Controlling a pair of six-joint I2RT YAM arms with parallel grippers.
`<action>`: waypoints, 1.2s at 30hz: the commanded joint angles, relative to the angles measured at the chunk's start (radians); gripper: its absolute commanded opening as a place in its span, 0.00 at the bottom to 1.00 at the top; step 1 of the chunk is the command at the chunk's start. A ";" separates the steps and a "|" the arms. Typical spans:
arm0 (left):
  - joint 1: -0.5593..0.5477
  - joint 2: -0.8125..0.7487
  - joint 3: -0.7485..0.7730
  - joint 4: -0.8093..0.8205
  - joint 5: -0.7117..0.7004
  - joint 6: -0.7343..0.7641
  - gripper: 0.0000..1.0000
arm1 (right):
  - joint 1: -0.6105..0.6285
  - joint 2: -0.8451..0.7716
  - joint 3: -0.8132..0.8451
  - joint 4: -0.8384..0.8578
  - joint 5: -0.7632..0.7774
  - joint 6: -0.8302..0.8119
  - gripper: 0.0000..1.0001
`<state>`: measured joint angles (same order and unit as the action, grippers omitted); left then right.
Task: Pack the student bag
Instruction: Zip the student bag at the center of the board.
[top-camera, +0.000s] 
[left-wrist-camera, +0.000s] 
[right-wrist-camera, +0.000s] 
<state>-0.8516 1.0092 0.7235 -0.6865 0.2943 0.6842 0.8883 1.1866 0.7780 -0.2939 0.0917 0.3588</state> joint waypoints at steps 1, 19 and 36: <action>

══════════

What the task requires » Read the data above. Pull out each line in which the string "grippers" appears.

Output »
Controlling a pair of six-joint I2RT YAM arms with parallel grippers.
`<state>`: measured joint angles (same order and unit as the action, grippers omitted); left then right.

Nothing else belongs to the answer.